AMBON,-beritasumbernews.com – Anggota DPRD Provinsi Maluku Anos Yeremias menilai program Tol Laut belum sepenuhnya memberikan dampak bagi ekonomi masyarakat kepulauan. Salah satu persoalan besar yang masih mengganjal adalah minimnya muatan balik dari Maluku ke pusat.

“Inilah salah satu persoalan yang menurut saya harus mendapatkan perhatian serius,” ujar Anos dalam pernyataannya.

Muatan Balik: PR Besar Tol Laut di Maluku.
Anos menyoroti potensi besar Maluku dengan komoditas ikan, pala, cengkih, kopra, rumput laut, hasil pertanian dan perkebunan lainnya.

“Pertanyaannya: Sudah sejauh mana Tol Laut memberikan ruang bagi produk masyarakat Maluku untuk masuk ke pasar nasional?”

Menurutnya, jika kapal datang membawa ratusan kontainer, maka ketika kembali kapal juga harus diisi produk dari Maluku.

“Di sinilah diperlukan kerja bersama pemerintah daerah, kabupaten/kota, pelaku usaha, koperasi, BUMD, UMKM dan masyarakat. Tol Laut harus dihubungkan dengan sentra produksi daerah. Tanpa produksi dan konsolidasi muatan balik, Tol Laut akan lebih banyak berfungsi sebagai jalur masuk barang daripada instrumen penggerak ekonomi daerah,” tegasnya.

Subsidi Negara Harus Dirasakan Masyarakat:

Anos juga mengingatkan bahwa negara mengeluarkan anggaran besar untuk subsidi konektivitas wilayah kepulauan. Karena itu manfaatnya harus sampai ke konsumen.

“Jangan sampai biaya angkut sudah disubsidi pemerintah, tetapi harga barang ketika sampai di tingkat konsumen tetap tinggi,” katanya.

Ia meminta ada pengawasan terhadap rantai distribusi: pelabuhan distributor agen pengecer konsumen.

“Kalau ongkos laut sudah murah tetapi harga di pulau tetap mahal, berarti ada persoalan lain dalam rantai distribusi yang harus dibenahi.”

Butuh Model Hub and Spoke Sesuai Karakter Kepulauan.

Anos menilai persoalan Maluku tidak selesai saat kapal Tol Laut tiba di satu pelabuhan. Barang masih harus didistribusikan ke pulau-pulau kecil.

“Karena itulah konsep hub and spoke menjadi sangat penting. Pelabuhan tertentu jadi hub, kemudian kapal kecil melanjutkan ke pulau dan kecamatan lain,” jelasnya.

Tol Laut juga harus terintegrasi dengan kapal perintis, pelayaran rakyat, kapal penyeberangan, dan transportasi darat.

“Kalau integrasinya tidak berjalan, biaya logistik pada perjalanan terakhir menuju masyarakat tetap akan tinggi.”

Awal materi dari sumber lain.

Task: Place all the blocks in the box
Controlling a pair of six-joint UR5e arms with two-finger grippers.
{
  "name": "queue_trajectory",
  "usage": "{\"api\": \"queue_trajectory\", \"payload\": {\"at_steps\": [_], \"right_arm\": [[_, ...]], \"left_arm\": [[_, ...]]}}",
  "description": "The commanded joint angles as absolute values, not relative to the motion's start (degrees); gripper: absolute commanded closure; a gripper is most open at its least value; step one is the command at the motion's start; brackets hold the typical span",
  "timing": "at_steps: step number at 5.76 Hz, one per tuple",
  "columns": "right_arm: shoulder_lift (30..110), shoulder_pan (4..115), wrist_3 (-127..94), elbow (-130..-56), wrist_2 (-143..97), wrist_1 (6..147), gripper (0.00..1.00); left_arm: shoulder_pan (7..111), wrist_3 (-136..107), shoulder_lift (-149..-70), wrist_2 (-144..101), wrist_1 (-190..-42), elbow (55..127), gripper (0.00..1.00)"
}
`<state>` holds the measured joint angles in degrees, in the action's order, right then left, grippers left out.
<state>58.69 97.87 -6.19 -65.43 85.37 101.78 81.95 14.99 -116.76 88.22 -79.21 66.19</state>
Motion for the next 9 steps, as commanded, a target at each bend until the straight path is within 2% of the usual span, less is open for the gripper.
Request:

Tol Laut Harus Dievaluasi, Bukan Dihentikan
Anos menegaskan Tol Laut tetap penting bagi Maluku. Yang dibutuhkan bukan penghentian, tapi perbaikan menyeluruh.

“Evaluasi trayeknya. Evaluasi frekuensi pelayarannya. Evaluasi pelabuhan singgahnya. Evaluasi jenis barang yang diangkut. Evaluasi harga barang setelah dapat fasilitas Tol Laut. Evaluasi muatan baliknya. Dan dengarkan kebutuhan masyarakat di setiap pulau yang dilayani.”

Ia menambahkan kebijakan transportasi untuk wilayah kepulauan tidak bisa disamakan dengan wilayah kontinental.

Jadikan Tol Laut Jalan Kesejahteraan
Pada akhirnya, kata Anos, masyarakat tidak peduli dengan nama programnya. Yang penting hasilnya.

“Masyarakat ingin barang tersedia. Harga terjangkau. Kapal datang teratur. Produk masyarakat bisa keluar. Ekonomi pulau bertumbuh. Lapangan kerja terbuka. Masyarakat di pulau kecil tidak merasa tertinggal.”

“Bagi Maluku yang sebagian besar wilayahnya laut, konektivitas bukan sekadar soal transportasi. Konektivitas adalah soal keadilan,” pungkasnya.

“Jangan sampai Tol Laut besar dalam harapan, tetapi kecil dalam kenyataan. Tol Laut harus menjadi jalan ekonomi, jalan pemerataan, dan jalan keadilan bagi Indonesia kepulauan.”